Cinco minutos más tarde, ya está bajando por el ascensor. Ella, en la habitación, se derrumba frente al cristal. Desnuda y con frío, golpea la ventana, arrepintiéndose de no haberle abrazado, como cualquier esposa que ve a su marido marchar para la guerra. Y, muy en el fondo, sabe que ella es fría, y que él la desea así.
Pip. El ascensor se detiene en el hall. Dudoso, sale, y camina a paso ligero hasta llegar a la puerta principal. Fuera hace frío, un frío nocturno. Pero él no lo siente. Aún está acalorado, y sabe que ella lo está mirando, desde su ventana, muy arriba. Se detiene.

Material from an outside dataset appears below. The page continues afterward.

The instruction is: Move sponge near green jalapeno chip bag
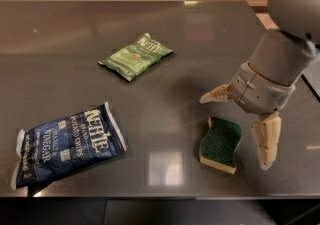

En la suite, lo contempla. Podría distinguirlo entre miles y miles de personas. Sólo él anda de esa manera despistada. Sólo él. De pronto, se da la vuelta y la mira. Debería haberse puesto las gafas, se dice, una y otra vez. Porque cree distinguir algo muy importante y no está segura. No, no le hacen falta. Él lo está haciendo. Con su pálida y masculina mano, ha formado la mitad de un corazón. Ella no lo duda. Levanta su frágil brazo y pega la mano al cristal.

Y crea la mitad de un corazón. La mitad que faltaba.